-------- RECORDS PROVIDED

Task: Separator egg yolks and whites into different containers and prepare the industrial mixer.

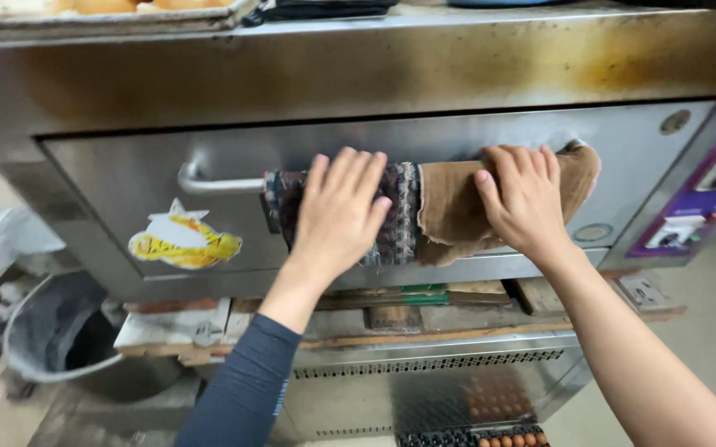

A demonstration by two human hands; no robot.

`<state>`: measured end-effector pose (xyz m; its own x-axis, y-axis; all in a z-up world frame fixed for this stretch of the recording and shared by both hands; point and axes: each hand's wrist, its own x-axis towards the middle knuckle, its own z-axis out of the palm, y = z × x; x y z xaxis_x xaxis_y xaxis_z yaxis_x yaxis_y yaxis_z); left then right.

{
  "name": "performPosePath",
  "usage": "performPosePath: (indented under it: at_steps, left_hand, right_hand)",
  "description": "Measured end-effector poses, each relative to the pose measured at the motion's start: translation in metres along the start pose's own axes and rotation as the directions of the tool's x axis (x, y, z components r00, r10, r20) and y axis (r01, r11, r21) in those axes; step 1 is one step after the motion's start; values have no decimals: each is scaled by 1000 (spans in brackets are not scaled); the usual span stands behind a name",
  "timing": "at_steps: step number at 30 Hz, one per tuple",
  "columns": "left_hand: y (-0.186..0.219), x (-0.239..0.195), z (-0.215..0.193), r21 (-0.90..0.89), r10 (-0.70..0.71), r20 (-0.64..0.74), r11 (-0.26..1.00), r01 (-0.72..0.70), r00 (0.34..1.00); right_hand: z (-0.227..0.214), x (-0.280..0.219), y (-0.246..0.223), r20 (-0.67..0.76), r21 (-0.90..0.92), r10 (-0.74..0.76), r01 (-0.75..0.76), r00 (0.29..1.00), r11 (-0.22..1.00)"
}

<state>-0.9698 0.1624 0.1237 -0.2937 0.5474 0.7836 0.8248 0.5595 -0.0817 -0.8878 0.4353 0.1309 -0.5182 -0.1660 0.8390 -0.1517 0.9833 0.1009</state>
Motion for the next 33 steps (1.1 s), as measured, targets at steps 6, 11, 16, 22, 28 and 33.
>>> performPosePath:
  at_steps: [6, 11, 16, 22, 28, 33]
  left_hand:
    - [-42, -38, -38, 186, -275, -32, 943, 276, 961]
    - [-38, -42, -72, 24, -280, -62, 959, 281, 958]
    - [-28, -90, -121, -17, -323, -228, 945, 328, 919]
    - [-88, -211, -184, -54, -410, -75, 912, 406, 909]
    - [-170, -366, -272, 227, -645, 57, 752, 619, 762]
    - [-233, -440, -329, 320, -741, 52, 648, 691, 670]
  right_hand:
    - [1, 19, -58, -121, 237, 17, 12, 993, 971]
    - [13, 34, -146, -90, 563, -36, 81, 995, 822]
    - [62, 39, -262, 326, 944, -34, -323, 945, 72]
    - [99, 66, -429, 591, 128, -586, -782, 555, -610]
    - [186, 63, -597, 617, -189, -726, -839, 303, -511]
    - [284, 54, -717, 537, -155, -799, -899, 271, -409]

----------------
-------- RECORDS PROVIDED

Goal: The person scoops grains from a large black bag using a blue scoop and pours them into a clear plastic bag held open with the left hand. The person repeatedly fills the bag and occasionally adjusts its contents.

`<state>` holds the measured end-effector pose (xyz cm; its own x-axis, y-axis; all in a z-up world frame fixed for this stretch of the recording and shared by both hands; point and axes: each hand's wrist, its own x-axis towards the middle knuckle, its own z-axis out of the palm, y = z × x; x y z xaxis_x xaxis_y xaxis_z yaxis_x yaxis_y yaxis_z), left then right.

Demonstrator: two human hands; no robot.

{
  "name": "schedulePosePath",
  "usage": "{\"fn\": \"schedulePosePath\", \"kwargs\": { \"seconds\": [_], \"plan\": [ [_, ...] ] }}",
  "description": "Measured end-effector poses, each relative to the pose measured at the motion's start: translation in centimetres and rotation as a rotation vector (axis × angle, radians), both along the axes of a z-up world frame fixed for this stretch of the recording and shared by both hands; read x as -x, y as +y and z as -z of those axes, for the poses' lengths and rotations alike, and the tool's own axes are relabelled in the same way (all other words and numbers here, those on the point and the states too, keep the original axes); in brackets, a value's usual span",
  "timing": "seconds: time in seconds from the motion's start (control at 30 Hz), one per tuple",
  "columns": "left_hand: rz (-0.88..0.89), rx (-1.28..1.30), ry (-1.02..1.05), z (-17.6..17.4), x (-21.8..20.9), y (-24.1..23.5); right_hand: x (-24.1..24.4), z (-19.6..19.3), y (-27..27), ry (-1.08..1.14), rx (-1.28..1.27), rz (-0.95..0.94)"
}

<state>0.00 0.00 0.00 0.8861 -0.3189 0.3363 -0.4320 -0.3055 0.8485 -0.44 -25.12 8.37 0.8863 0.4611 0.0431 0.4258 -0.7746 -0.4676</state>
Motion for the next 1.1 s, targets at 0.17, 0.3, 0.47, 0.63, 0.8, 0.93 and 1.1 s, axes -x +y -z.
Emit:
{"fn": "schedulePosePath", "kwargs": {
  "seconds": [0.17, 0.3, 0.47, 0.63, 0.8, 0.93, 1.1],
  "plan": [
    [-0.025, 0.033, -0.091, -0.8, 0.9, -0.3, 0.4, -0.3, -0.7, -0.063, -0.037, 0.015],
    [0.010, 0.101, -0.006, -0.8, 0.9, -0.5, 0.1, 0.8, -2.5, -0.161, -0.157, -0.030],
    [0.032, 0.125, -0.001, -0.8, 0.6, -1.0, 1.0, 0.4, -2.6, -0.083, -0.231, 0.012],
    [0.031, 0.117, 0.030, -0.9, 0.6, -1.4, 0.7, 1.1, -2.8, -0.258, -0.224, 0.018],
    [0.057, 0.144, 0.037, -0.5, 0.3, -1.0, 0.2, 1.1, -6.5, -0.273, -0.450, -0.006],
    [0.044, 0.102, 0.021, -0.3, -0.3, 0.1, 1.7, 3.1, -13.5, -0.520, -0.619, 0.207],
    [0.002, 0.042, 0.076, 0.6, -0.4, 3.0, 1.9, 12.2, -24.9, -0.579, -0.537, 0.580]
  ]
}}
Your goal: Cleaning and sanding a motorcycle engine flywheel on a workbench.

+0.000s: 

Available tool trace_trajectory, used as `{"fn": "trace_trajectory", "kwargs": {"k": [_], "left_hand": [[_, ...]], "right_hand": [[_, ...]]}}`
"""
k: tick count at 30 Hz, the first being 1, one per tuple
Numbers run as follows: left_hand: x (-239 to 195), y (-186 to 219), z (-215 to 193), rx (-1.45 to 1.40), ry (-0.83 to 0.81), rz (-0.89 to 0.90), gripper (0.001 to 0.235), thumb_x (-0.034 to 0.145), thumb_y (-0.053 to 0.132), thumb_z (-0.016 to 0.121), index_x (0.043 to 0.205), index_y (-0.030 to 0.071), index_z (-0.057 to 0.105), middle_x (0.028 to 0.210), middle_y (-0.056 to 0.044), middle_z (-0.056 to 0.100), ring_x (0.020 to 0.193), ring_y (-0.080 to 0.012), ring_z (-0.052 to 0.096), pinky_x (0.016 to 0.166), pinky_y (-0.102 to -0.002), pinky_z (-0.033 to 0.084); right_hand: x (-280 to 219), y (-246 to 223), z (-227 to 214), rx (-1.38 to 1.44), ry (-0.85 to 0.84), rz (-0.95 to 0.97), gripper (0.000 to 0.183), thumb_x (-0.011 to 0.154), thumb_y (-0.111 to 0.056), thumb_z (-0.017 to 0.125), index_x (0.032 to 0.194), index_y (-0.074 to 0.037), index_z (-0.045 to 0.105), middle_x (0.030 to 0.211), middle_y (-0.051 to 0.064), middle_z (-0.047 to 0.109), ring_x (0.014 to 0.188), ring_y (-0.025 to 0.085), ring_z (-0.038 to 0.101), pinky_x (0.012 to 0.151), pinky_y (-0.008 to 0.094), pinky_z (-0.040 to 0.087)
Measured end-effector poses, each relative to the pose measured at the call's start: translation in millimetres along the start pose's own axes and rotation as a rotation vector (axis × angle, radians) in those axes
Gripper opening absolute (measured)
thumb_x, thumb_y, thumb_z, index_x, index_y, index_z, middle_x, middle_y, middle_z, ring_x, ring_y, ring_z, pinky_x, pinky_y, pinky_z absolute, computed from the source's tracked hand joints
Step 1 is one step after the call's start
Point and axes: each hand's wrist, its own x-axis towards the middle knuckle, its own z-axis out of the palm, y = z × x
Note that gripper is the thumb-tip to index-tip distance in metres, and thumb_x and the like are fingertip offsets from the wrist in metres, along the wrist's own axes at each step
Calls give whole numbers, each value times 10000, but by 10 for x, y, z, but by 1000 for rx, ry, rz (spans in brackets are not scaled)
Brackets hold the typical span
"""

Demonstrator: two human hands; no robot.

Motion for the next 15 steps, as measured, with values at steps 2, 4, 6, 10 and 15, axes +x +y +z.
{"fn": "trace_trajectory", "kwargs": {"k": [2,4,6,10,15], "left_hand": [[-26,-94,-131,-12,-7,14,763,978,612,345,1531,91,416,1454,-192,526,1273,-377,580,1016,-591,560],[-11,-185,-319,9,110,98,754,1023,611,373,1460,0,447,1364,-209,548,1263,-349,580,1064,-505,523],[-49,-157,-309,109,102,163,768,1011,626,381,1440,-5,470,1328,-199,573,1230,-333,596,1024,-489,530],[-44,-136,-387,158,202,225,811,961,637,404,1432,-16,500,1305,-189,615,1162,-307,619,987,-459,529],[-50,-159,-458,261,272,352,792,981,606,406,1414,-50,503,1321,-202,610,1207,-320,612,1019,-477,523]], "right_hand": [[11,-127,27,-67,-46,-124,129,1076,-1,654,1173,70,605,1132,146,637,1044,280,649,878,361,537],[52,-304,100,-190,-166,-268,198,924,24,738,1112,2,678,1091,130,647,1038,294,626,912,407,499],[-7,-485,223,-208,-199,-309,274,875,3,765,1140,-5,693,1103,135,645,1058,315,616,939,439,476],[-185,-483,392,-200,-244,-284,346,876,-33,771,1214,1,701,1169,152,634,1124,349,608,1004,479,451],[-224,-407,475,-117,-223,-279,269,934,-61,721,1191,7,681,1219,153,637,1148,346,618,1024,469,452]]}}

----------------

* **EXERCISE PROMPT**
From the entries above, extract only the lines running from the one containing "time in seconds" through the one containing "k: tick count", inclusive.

* **REPLY TO THE TASK**
  "timing": "seconds: time in seconds from the motion's start (control at 30 Hz), one per tuple",
  "columns": "left_hand: rz (-0.88..0.89), rx (-1.28..1.30), ry (-1.02..1.05), z (-17.6..17.4), x (-21.8..20.9), y (-24.1..23.5); right_hand: x (-24.1..24.4), z (-19.6..19.3), y (-27..27), ry (-1.08..1.14), rx (-1.28..1.27), rz (-0.95..0.94)"
}

<state>0.00 0.00 0.00 0.8861 -0.3189 0.3363 -0.4320 -0.3055 0.8485 -0.44 -25.12 8.37 0.8863 0.4611 0.0431 0.4258 -0.7746 -0.4676</state>
Motion for the next 1.1 s, targets at 0.17, 0.3, 0.47, 0.63, 0.8, 0.93 and 1.1 s, axes -x +y -z.
Emit:
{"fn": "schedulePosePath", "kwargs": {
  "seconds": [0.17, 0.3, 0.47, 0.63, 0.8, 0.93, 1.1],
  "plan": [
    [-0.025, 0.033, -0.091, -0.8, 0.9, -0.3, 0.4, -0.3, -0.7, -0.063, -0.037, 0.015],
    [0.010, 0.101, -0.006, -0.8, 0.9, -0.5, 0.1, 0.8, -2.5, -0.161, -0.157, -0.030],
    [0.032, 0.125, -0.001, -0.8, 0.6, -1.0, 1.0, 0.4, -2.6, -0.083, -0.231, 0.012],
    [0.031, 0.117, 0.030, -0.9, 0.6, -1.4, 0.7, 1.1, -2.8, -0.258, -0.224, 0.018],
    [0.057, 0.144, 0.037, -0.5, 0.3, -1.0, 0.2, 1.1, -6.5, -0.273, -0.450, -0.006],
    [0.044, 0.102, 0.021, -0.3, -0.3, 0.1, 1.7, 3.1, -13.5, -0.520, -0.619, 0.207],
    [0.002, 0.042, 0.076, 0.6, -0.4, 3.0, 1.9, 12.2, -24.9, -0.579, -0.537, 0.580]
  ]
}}
Your goal: Cleaning and sanding a motorcycle engine flywheel on a workbench.

+0.000s: 

Available tool trace_trajectory, used as `{"fn": "trace_trajectory", "kwargs": {"k": [_], "left_hand": [[_, ...]], "right_hand": [[_, ...]]}}`
"""
k: tick count at 30 Hz, the first being 1, one per tuple

The exercise has been fully completed.